— TASK DETAILS —
Every line below between the one holding "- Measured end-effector" and the one holding "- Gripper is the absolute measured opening", inclusive, should be copied exactly, and no other line.

— MATERIAL PROVIDED —
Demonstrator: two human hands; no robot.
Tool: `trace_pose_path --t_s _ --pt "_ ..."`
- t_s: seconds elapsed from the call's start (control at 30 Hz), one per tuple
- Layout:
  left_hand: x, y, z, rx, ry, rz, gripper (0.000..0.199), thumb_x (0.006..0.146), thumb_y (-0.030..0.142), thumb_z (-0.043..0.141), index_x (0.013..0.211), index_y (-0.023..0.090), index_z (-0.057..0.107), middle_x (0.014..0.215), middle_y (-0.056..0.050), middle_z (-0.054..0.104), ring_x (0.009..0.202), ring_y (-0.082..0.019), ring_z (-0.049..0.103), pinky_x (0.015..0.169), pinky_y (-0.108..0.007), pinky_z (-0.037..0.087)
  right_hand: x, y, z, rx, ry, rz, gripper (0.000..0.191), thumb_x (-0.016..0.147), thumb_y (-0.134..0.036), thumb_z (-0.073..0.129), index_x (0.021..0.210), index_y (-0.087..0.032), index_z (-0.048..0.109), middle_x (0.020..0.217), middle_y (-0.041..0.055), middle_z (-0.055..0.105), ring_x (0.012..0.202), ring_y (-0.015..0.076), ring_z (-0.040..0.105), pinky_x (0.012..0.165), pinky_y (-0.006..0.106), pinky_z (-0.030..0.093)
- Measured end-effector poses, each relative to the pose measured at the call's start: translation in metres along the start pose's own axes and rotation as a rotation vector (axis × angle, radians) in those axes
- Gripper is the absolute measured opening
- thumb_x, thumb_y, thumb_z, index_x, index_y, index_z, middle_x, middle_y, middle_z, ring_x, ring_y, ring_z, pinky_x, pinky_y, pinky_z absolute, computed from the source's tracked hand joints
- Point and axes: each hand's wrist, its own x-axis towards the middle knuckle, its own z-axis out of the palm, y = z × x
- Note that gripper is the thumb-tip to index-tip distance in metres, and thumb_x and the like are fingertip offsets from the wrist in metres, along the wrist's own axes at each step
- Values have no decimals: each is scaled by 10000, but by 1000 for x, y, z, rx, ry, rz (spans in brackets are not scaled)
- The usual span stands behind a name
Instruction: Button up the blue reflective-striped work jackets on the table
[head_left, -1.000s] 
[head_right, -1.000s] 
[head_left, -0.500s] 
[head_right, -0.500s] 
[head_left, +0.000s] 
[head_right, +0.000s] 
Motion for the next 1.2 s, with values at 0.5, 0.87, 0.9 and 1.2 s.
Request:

— ANSWER —
- Measured end-effector poses, each relative to the pose measured at the call's start: translation in metres along the start pose's own axes and rotation as a rotation vector (axis × angle, radians) in those axes
- Gripper is the absolute measured opening

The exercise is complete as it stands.